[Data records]
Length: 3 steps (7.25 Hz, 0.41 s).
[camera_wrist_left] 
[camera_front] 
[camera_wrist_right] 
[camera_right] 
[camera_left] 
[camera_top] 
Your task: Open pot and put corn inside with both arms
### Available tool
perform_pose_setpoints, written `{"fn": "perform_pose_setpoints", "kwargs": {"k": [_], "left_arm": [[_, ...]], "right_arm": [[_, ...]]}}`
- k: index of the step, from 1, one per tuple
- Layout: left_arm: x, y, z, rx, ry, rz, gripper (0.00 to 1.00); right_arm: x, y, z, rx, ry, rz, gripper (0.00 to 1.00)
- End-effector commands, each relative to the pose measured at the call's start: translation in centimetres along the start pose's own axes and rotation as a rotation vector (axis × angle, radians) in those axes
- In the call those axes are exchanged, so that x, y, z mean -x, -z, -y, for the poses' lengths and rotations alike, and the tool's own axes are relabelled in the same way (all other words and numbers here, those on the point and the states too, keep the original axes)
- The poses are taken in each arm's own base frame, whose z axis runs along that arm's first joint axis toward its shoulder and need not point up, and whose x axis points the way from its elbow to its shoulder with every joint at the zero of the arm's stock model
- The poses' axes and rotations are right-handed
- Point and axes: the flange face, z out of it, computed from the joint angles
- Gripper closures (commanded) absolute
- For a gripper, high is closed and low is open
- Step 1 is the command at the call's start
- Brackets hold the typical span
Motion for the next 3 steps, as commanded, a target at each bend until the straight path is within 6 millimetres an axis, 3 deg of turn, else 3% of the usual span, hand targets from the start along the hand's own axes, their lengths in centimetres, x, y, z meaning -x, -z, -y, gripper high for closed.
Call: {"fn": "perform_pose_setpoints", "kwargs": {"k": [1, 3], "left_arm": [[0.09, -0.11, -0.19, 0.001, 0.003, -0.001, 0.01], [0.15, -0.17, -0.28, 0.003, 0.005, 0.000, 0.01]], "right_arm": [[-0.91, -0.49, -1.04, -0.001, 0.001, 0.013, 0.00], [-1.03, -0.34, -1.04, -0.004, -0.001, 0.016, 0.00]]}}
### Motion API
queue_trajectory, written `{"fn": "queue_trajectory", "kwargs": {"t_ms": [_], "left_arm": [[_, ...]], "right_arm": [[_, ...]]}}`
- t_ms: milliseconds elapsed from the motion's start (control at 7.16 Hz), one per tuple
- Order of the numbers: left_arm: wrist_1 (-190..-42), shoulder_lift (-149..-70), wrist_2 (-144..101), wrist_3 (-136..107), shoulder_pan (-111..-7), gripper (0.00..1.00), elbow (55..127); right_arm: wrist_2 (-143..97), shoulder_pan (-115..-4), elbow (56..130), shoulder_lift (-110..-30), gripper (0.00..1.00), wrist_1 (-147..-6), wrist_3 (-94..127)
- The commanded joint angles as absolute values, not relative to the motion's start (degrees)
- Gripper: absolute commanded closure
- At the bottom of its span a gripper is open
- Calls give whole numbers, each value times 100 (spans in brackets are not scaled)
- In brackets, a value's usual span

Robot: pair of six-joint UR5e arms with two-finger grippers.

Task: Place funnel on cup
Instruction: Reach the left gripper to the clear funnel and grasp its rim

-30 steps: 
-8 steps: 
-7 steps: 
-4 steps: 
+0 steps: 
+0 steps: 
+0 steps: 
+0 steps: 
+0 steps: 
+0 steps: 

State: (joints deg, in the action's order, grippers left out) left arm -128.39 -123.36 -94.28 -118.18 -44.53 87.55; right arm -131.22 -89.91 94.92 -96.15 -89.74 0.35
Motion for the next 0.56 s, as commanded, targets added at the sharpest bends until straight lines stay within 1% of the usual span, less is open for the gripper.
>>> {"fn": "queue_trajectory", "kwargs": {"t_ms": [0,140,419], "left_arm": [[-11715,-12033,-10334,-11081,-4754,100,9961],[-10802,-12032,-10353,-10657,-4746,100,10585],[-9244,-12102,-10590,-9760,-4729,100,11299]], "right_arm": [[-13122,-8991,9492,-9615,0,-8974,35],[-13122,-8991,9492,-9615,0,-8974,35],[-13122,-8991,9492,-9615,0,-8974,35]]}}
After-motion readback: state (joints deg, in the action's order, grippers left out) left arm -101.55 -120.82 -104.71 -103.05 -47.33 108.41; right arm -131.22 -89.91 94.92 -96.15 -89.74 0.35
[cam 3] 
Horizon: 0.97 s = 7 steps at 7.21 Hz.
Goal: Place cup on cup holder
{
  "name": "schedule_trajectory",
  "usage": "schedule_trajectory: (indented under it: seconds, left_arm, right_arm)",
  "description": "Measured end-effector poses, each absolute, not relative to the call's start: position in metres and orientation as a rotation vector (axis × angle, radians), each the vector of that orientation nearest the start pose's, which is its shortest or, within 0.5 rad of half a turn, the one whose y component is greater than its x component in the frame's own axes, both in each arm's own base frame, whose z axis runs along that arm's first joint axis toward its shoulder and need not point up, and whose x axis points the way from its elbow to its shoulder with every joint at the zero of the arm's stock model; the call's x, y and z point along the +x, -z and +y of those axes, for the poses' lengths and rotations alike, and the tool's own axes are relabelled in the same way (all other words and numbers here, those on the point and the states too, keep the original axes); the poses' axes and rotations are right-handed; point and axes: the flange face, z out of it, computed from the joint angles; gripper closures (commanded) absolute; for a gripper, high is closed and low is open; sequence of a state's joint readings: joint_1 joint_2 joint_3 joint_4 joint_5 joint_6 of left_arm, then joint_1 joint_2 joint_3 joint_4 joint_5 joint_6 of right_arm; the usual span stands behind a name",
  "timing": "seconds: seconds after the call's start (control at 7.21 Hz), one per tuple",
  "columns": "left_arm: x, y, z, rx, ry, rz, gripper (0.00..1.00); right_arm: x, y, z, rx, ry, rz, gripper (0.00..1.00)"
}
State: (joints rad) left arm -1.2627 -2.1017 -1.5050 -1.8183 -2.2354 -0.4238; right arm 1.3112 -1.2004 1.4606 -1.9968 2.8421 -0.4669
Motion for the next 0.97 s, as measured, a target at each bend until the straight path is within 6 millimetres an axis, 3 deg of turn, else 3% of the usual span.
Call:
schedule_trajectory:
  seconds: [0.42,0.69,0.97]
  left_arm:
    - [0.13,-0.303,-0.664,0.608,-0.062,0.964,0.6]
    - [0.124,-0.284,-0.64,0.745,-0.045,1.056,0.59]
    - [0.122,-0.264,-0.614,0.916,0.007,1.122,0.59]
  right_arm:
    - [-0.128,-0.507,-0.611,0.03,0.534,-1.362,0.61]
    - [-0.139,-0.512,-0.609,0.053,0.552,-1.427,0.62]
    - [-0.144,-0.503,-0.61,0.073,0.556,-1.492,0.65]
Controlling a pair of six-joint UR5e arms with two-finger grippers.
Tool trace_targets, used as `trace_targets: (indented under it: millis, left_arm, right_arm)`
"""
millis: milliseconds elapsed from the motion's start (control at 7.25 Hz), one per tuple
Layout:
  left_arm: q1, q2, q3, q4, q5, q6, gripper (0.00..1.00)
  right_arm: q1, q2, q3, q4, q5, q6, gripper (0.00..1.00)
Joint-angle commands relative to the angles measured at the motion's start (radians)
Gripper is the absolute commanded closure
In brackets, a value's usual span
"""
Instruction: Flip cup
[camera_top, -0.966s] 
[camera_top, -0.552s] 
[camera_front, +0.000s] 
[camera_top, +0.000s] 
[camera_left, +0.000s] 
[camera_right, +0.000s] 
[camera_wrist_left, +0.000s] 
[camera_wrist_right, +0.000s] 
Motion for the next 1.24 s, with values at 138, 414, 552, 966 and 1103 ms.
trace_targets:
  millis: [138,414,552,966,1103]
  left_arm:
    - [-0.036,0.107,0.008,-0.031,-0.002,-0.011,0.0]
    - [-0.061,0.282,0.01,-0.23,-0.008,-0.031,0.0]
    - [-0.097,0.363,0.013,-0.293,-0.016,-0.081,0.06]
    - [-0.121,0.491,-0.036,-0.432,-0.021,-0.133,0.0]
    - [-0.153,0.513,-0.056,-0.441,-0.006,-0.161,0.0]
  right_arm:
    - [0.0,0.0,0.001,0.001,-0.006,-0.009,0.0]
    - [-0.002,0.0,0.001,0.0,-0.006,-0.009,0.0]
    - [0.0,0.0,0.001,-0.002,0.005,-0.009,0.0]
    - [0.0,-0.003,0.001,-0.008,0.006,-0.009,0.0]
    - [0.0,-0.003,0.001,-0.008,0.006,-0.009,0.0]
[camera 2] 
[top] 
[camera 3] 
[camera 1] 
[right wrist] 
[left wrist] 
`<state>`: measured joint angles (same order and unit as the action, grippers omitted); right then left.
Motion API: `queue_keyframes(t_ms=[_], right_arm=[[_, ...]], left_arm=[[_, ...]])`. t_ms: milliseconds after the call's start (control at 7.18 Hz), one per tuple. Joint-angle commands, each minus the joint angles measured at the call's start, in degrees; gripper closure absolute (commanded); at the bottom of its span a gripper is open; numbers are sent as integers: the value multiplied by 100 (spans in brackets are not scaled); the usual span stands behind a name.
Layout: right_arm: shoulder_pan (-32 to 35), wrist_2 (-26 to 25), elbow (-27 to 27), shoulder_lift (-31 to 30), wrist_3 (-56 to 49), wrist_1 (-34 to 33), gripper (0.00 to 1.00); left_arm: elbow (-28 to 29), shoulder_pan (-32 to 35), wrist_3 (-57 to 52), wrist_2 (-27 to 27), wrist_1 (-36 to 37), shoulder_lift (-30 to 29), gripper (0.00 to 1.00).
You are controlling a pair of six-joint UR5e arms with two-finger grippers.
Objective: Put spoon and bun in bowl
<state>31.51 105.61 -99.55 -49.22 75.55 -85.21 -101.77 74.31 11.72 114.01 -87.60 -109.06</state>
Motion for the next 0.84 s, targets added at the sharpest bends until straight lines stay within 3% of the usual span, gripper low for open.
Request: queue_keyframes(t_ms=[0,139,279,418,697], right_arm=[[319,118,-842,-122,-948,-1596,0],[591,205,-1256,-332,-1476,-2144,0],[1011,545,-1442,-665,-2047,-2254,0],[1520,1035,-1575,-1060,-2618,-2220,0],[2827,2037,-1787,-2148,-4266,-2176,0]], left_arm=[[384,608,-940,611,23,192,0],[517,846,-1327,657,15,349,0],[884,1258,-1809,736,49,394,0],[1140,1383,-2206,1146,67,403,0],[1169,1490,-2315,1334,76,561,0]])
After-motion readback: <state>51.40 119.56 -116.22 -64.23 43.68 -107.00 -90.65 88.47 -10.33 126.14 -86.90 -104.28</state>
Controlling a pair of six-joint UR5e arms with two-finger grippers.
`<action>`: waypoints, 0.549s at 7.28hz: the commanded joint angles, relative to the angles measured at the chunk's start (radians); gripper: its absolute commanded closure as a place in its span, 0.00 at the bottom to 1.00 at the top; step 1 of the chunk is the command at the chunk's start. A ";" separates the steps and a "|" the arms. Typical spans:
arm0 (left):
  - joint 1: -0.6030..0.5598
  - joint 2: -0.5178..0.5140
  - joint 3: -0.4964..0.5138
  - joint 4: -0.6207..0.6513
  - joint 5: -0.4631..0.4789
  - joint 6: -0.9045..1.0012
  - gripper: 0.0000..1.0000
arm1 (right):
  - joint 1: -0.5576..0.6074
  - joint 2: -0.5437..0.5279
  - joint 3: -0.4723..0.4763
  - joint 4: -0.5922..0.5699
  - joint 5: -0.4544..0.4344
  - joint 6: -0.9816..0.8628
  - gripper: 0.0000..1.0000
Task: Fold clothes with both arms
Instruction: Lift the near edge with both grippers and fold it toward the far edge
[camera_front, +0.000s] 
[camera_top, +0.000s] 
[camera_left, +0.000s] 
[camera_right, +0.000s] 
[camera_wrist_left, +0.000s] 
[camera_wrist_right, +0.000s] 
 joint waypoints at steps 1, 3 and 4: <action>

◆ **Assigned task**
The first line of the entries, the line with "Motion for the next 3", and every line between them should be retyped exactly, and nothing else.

◆ **Result for this task**
Length: 3 steps (7.25 Hz, 0.41 s).
[camera_wrist_left] 
[camera_front] 
[camera_wrist_right] 
[camera_right] 
[camera_left] 
[camera_top] 
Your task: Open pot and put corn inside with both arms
### Available tool
perform_pose_setpoints, written `{"fn": "perform_pose_setpoints", "kwargs": {"k": [_], "left_arm": [[_, ...]], "right_arm": [[_, ...]]}}`
- k: index of the step, from 1, one per tuple
- Layout: left_arm: x, y, z, rx, ry, rz, gripper (0.00 to 1.00); right_arm: x, y, z, rx, ry, rz, gripper (0.00 to 1.00)
- End-effector commands, each relative to the pose measured at the call's start: translation in centimetres along the start pose's own axes and rotation as a rotation vector (axis × angle, radians) in those axes
- In the call those axes are exchanged, so that x, y, z mean -x, -z, -y, for the poses' lengths and rotations alike, and the tool's own axes are relabelled in the same way (all other words and numbers here, those on the point and the states too, keep the original axes)
- The poses are taken in each arm's own base frame, whose z axis runs along that arm's first joint axis toward its shoulder and need not point up, and whose x axis points the way from its elbow to its shoulder with every joint at the zero of the arm's stock model
- The poses' axes and rotations are right-handed
- Point and axes: the flange face, z out of it, computed from the joint angles
- Gripper closures (commanded) absolute
- For a gripper, high is closed and low is open
- Step 1 is the command at the call's start
- Brackets hold the typical span
Motion for the next 3 steps, as commanded, a target at each bend until the straight path is within 6 millimetres an axis, 3 deg of turn, else 3% of the usual span, hand targets from the start along the hand's own axes, their lengths in centimetres, x, y, z meaning -x, -z, -y, gripper high for closed.

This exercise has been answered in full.